## DATASET SECTION
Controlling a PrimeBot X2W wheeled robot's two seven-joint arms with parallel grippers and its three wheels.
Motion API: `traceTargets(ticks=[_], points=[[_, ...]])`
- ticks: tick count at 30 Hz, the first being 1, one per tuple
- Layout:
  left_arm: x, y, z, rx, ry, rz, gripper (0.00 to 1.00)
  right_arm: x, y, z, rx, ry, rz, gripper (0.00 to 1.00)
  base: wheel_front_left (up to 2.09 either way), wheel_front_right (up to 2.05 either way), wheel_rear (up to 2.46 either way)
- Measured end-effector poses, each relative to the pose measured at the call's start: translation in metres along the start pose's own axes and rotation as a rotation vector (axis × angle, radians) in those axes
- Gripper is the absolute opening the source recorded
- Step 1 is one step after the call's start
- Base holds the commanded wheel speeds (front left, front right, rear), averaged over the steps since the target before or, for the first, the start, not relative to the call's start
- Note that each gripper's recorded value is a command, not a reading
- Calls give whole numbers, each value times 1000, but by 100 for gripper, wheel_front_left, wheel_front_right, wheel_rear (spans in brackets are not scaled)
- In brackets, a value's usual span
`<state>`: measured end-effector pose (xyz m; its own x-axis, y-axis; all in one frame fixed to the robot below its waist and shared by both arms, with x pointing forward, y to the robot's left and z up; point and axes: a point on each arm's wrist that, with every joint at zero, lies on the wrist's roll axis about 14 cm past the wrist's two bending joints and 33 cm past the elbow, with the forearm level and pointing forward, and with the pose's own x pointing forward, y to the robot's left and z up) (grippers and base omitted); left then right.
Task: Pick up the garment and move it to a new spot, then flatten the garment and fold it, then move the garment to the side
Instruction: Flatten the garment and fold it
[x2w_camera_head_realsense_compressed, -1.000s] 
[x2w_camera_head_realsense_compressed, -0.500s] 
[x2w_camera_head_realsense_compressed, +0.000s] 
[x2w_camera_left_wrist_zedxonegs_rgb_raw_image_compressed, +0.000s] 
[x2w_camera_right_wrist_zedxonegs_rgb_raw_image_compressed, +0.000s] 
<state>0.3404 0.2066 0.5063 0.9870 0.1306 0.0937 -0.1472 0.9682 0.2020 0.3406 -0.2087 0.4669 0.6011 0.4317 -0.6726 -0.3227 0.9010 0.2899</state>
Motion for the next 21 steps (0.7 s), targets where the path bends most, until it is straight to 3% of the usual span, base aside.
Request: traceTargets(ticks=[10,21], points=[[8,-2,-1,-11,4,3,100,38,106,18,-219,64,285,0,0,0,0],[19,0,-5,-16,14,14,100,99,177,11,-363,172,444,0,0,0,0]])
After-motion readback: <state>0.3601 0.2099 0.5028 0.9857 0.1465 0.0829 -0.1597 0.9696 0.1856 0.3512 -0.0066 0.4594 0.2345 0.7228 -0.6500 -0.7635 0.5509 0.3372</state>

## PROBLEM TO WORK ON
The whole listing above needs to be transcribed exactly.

## RESPONSE
Controlling a PrimeBot X2W wheeled robot's two seven-joint arms with parallel grippers and its three wheels.
Motion API: `traceTargets(ticks=[_], points=[[_, ...]])`
- ticks: tick count at 30 Hz, the first being 1, one per tuple
- Layout:
  left_arm: x, y, z, rx, ry, rz, gripper (0.00 to 1.00)
  right_arm: x, y, z, rx, ry, rz, gripper (0.00 to 1.00)
  base: wheel_front_left (up to 2.09 either way), wheel_front_right (up to 2.05 either way), wheel_rear (up to 2.46 either way)
- Measured end-effector poses, each relative to the pose measured at the call's start: translation in metres along the start pose's own axes and rotation as a rotation vector (axis × angle, radians) in those axes
- Gripper is the absolute opening the source recorded
- Step 1 is one step after the call's start
- Base holds the commanded wheel speeds (front left, front right, rear), averaged over the steps since the target before or, for the first, the start, not relative to the call's start
- Note that each gripper's recorded value is a command, not a reading
- Calls give whole numbers, each value times 1000, but by 100 for gripper, wheel_front_left, wheel_front_right, wheel_rear (spans in brackets are not scaled)
- In brackets, a value's usual span
`<state>`: measured end-effector pose (xyz m; its own x-axis, y-axis; all in one frame fixed to the robot below its waist and shared by both arms, with x pointing forward, y to the robot's left and z up; point and axes: a point on each arm's wrist that, with every joint at zero, lies on the wrist's roll axis about 14 cm past the wrist's two bending joints and 33 cm past the elbow, with the forearm level and pointing forward, and with the pose's own x pointing forward, y to the robot's left and z up) (grippers and base omitted); left then right.
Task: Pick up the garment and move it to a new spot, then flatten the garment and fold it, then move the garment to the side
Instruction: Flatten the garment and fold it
[x2w_camera_head_realsense_compressed, -1.000s] 
[x2w_camera_head_realsense_compressed, -0.500s] 
[x2w_camera_head_realsense_compressed, +0.000s] 
[x2w_camera_left_wrist_zedxonegs_rgb_raw_image_compressed, +0.000s] 
[x2w_camera_right_wrist_zedxonegs_rgb_raw_image_compressed, +0.000s] 
<state>0.3404 0.2066 0.5063 0.9870 0.1306 0.0937 -0.1472 0.9682 0.2020 0.3406 -0.2087 0.4669 0.6011 0.4317 -0.6726 -0.3227 0.9010 0.2899</state>
Motion for the next 21 steps (0.7 s), targets where the path bends most, until it is straight to 3% of the usual span, base aside.
Request: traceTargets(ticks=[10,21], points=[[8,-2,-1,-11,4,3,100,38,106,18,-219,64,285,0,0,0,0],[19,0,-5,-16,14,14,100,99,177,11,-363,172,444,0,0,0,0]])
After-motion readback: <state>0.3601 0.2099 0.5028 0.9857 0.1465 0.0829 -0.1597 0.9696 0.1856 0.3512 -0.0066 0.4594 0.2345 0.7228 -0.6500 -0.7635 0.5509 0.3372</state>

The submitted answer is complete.